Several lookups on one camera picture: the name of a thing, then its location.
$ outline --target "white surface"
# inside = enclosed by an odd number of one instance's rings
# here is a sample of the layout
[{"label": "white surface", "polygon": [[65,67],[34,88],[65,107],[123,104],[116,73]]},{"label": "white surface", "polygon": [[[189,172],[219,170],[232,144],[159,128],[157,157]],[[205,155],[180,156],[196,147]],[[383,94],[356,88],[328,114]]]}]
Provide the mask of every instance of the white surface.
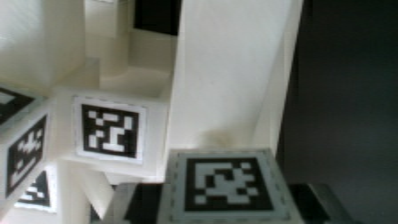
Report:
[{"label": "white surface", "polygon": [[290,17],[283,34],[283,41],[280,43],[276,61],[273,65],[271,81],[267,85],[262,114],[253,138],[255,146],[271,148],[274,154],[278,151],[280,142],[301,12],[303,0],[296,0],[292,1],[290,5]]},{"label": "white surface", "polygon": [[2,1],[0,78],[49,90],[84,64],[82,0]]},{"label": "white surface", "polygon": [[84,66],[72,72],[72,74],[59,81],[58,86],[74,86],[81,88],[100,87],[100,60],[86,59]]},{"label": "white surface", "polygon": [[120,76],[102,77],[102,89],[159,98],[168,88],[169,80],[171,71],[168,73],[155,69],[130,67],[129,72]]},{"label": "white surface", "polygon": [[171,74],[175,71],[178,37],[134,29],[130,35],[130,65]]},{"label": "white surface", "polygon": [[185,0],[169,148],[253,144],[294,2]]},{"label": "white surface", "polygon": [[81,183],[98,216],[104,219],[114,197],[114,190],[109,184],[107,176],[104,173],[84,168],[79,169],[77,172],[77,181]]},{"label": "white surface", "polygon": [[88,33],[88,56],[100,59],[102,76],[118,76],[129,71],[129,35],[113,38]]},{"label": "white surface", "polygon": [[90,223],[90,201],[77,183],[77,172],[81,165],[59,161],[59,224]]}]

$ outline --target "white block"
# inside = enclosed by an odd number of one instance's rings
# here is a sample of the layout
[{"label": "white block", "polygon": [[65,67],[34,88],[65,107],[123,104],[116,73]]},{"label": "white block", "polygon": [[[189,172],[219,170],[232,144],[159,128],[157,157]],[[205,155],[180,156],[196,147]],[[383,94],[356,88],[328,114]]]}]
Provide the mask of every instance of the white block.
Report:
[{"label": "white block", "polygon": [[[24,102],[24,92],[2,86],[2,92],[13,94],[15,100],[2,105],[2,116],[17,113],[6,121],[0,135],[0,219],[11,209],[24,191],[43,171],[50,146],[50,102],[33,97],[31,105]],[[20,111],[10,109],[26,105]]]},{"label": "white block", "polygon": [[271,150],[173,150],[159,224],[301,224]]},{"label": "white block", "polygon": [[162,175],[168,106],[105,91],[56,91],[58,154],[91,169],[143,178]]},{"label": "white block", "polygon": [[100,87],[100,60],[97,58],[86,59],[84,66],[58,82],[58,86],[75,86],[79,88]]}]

* * *

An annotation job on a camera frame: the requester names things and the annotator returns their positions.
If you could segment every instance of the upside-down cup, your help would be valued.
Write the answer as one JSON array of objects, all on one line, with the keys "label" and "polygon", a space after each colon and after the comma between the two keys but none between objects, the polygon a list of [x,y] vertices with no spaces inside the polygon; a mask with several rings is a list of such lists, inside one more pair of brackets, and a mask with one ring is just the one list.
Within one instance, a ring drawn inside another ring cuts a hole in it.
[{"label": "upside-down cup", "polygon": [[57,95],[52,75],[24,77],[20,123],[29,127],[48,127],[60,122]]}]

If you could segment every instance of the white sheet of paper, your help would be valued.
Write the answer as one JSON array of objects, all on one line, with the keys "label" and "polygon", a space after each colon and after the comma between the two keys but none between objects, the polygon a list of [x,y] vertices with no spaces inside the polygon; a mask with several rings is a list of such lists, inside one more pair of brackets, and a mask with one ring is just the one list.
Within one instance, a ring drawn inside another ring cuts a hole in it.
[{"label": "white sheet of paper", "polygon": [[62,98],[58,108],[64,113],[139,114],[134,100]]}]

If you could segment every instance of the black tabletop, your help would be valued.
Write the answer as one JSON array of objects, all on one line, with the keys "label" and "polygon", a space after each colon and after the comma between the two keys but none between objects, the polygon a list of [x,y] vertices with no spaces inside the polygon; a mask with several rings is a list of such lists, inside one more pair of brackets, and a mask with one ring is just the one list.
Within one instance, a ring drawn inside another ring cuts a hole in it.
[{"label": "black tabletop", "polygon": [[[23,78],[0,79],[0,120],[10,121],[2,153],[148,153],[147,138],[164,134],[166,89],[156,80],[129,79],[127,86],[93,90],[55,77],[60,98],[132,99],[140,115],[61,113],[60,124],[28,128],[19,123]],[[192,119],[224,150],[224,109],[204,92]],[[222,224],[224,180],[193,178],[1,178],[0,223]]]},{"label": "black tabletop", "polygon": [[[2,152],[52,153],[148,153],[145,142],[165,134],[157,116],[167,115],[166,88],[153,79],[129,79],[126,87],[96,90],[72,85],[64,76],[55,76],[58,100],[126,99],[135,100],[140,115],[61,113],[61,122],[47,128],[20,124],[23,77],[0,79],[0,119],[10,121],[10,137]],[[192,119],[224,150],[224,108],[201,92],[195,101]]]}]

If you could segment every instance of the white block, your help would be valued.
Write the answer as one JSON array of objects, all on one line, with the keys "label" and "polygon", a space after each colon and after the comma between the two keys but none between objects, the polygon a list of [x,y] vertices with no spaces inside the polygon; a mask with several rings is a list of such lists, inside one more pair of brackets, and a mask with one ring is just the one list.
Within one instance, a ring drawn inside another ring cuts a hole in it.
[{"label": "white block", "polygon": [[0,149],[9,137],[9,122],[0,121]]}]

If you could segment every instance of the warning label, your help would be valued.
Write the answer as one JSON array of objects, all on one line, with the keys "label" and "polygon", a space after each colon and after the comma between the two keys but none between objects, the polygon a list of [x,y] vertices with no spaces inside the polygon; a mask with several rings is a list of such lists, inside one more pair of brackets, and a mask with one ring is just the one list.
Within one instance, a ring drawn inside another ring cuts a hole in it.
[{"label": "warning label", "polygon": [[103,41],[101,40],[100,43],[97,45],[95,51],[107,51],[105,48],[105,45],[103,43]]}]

* * *

■ **WHAT THE TASK ASKS**: Copy every line from the entries that contains the word "Provide".

■ **SOLUTION FOR THIS EXERCISE**:
Provide the mask of every instance of the white surface.
Provide the mask of every instance of the white block.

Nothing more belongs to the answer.